What this task involves
Reproduce the records below in their entirety, character for character.

::::::::

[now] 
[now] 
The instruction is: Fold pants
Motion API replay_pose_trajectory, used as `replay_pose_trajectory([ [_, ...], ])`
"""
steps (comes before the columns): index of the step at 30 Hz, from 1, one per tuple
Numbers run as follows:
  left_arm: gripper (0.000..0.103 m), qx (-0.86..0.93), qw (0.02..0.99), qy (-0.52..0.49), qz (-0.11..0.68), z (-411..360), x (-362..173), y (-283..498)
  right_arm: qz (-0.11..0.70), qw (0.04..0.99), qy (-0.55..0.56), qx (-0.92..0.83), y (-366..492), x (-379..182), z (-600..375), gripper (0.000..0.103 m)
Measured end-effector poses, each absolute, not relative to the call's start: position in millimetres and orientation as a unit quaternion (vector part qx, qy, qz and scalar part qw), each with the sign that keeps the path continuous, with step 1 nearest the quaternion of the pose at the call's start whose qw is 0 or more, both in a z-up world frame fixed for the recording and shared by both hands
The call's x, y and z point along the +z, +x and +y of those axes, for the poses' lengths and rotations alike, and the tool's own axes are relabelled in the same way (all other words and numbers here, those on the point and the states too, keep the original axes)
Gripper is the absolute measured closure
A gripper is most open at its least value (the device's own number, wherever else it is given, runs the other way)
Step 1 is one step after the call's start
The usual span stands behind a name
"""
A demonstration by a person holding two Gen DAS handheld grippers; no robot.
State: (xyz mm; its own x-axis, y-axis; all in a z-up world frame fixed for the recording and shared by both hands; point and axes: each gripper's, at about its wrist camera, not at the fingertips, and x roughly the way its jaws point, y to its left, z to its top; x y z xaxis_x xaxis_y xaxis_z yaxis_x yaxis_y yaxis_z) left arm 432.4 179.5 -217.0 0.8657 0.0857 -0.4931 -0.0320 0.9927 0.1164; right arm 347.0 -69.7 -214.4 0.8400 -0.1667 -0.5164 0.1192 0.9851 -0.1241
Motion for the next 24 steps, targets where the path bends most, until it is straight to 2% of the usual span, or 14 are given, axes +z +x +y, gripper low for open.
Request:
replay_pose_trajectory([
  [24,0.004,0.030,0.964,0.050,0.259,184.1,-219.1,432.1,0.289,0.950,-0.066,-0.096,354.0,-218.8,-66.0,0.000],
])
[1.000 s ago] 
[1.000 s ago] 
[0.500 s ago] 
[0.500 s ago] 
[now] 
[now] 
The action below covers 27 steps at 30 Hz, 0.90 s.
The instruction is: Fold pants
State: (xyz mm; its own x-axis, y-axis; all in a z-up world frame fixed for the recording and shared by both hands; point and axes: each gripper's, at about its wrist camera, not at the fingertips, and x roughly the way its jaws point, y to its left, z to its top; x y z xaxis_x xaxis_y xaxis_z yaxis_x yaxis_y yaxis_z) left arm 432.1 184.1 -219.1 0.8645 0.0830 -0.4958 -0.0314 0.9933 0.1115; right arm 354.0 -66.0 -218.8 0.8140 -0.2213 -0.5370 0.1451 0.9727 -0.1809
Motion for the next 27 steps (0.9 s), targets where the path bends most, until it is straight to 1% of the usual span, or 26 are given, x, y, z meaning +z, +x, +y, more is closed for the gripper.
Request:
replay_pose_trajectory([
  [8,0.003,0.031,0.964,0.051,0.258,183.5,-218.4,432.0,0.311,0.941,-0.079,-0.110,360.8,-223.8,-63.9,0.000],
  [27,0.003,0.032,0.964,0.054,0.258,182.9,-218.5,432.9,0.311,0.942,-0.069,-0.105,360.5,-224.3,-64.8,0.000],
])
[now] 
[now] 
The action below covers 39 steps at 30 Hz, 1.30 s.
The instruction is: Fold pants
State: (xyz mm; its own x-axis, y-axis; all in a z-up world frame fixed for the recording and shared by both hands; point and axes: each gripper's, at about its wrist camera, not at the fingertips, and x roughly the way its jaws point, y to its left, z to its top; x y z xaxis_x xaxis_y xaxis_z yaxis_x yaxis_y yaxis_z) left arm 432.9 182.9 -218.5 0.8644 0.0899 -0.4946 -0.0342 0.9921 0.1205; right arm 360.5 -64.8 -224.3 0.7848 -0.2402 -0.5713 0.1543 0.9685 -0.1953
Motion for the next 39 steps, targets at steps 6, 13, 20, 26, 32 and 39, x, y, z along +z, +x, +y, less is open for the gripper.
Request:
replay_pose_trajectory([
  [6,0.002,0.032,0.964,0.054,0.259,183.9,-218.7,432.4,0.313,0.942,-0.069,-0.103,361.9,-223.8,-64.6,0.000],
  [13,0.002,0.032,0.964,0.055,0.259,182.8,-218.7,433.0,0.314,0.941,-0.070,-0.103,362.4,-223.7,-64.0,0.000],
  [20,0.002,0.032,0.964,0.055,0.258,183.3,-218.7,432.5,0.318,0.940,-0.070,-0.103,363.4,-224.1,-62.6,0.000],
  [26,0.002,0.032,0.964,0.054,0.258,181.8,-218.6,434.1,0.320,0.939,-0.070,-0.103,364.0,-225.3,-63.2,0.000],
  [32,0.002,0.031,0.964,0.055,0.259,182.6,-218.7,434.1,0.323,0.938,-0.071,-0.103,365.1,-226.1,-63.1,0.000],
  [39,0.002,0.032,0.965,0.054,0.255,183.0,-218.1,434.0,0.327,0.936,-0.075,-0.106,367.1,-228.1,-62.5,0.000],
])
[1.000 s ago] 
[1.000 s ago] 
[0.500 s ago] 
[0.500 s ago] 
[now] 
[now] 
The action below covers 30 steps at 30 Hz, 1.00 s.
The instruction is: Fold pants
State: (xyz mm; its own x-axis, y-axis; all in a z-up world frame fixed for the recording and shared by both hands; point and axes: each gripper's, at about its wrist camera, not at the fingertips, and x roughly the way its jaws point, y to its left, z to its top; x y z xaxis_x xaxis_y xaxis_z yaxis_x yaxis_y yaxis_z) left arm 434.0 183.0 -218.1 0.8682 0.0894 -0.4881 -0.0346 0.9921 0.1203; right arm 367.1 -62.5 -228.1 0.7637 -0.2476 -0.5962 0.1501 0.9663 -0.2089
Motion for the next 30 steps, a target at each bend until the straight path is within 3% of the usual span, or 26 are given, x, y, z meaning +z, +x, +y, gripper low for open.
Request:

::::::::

Completed task
[now] 
[now] 
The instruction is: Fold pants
Motion API replay_pose_trajectory, used as `replay_pose_trajectory([ [_, ...], ])`
"""
steps (comes before the columns): index of the step at 30 Hz, from 1, one per tuple
Numbers run as follows:
  left_arm: gripper (0.000..0.103 m), qx (-0.86..0.93), qw (0.02..0.99), qy (-0.52..0.49), qz (-0.11..0.68), z (-411..360), x (-362..173), y (-283..498)
  right_arm: qz (-0.11..0.70), qw (0.04..0.99), qy (-0.55..0.56), qx (-0.92..0.83), y (-366..492), x (-379..182), z (-600..375), gripper (0.000..0.103 m)
Measured end-effector poses, each absolute, not relative to the call's start: position in millimetres and orientation as a unit quaternion (vector part qx, qy, qz and scalar part qw), each with the sign that keeps the path continuous, with step 1 nearest the quaternion of the pose at the call's start whose qw is 0 or more, both in a z-up world frame fixed for the recording and shared by both hands
The call's x, y and z point along the +z, +x and +y of those axes, for the poses' lengths and rotations alike, and the tool's own axes are relabelled in the same way (all other words and numbers here, those on the point and the states too, keep the original axes)
Gripper is the absolute measured closure
A gripper is most open at its least value (the device's own number, wherever else it is given, runs the other way)
Step 1 is one step after the call's start
The usual span stands behind a name
"""
A demonstration by a person holding two Gen DAS handheld grippers; no robot.
State: (xyz mm; its own x-axis, y-axis; all in a z-up world frame fixed for the recording and shared by both hands; point and axes: each gripper's, at about its wrist camera, not at the fingertips, and x roughly the way its jaws point, y to its left, z to its top; x y z xaxis_x xaxis_y xaxis_z yaxis_x yaxis_y yaxis_z) left arm 432.4 179.5 -217.0 0.8657 0.0857 -0.4931 -0.0320 0.9927 0.1164; right arm 347.0 -69.7 -214.4 0.8400 -0.1667 -0.5164 0.1192 0.9851 -0.1241
Motion for the next 24 steps, targets where the path bends most, until it is straight to 2% of the usual span, or 14 are given, axes +z +x +y, gripper low for open.
Request:
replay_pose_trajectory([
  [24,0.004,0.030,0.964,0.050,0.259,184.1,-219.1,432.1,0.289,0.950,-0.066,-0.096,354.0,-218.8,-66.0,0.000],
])
[1.000 s ago] 
[1.000 s ago] 
[0.500 s ago] 
[0.500 s ago] 
[now] 
[now] 
The action below covers 27 steps at 30 Hz, 0.90 s.
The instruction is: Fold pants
State: (xyz mm; its own x-axis, y-axis; all in a z-up world frame fixed for the recording and shared by both hands; point and axes: each gripper's, at about its wrist camera, not at the fingertips, and x roughly the way its jaws point, y to its left, z to its top; x y z xaxis_x xaxis_y xaxis_z yaxis_x yaxis_y yaxis_z) left arm 432.1 184.1 -219.1 0.8645 0.0830 -0.4958 -0.0314 0.9933 0.1115; right arm 354.0 -66.0 -218.8 0.8140 -0.2213 -0.5370 0.1451 0.9727 -0.1809
Motion for the next 27 steps (0.9 s), targets where the path bends most, until it is straight to 1% of the usual span, or 26 are given, x, y, z meaning +z, +x, +y, more is closed for the gripper.
Request:
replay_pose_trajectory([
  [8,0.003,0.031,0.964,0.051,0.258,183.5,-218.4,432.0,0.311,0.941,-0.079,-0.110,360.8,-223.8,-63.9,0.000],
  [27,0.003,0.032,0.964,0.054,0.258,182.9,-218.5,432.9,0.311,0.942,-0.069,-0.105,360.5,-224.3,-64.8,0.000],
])
[now] 
[now] 
The action below covers 39 steps at 30 Hz, 1.30 s.
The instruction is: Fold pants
State: (xyz mm; its own x-axis, y-axis; all in a z-up world frame fixed for the recording and shared by both hands; point and axes: each gripper's, at about its wrist camera, not at the fingertips, and x roughly the way its jaws point, y to its left, z to its top; x y z xaxis_x xaxis_y xaxis_z yaxis_x yaxis_y yaxis_z) left arm 432.9 182.9 -218.5 0.8644 0.0899 -0.4946 -0.0342 0.9921 0.1205; right arm 360.5 -64.8 -224.3 0.7848 -0.2402 -0.5713 0.1543 0.9685 -0.1953
Motion for the next 39 steps, targets at steps 6, 13, 20, 26, 32 and 39, x, y, z along +z, +x, +y, less is open for the gripper.
Request:
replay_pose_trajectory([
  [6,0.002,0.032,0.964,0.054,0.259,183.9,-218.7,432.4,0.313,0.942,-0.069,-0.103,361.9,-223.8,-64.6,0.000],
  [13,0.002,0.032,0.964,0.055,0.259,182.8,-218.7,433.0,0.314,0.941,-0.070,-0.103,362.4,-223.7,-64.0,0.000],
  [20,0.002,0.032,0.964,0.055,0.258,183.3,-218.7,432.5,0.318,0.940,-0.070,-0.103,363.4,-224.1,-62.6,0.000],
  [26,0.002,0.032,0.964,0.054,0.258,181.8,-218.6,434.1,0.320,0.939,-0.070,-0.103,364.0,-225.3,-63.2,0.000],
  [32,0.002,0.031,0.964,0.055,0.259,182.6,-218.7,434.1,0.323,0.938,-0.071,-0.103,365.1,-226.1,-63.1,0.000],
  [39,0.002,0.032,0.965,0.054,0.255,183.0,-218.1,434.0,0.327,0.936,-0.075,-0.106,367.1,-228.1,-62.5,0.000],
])
[1.000 s ago] 
[1.000 s ago] 
[0.500 s ago] 
[0.500 s ago] 
[now] 
[now] 
The action below covers 30 steps at 30 Hz, 1.00 s.
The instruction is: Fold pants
State: (xyz mm; its own x-axis, y-axis; all in a z-up world frame fixed for the recording and shared by both hands; point and axes: each gripper's, at about its wrist camera, not at the fingertips, and x roughly the way its jaws point, y to its left, z to its top; x y z xaxis_x xaxis_y xaxis_z yaxis_x yaxis_y yaxis_z) left arm 434.0 183.0 -218.1 0.8682 0.0894 -0.4881 -0.0346 0.9921 0.1203; right arm 367.1 -62.5 -228.1 0.7637 -0.2476 -0.5962 0.1501 0.9663 -0.2089
Motion for the next 30 steps, a target at each bend until the straight path is within 3% of the usual span, or 26 are given, x, y, z meaning +z, +x, +y, gripper low for open.
Request:

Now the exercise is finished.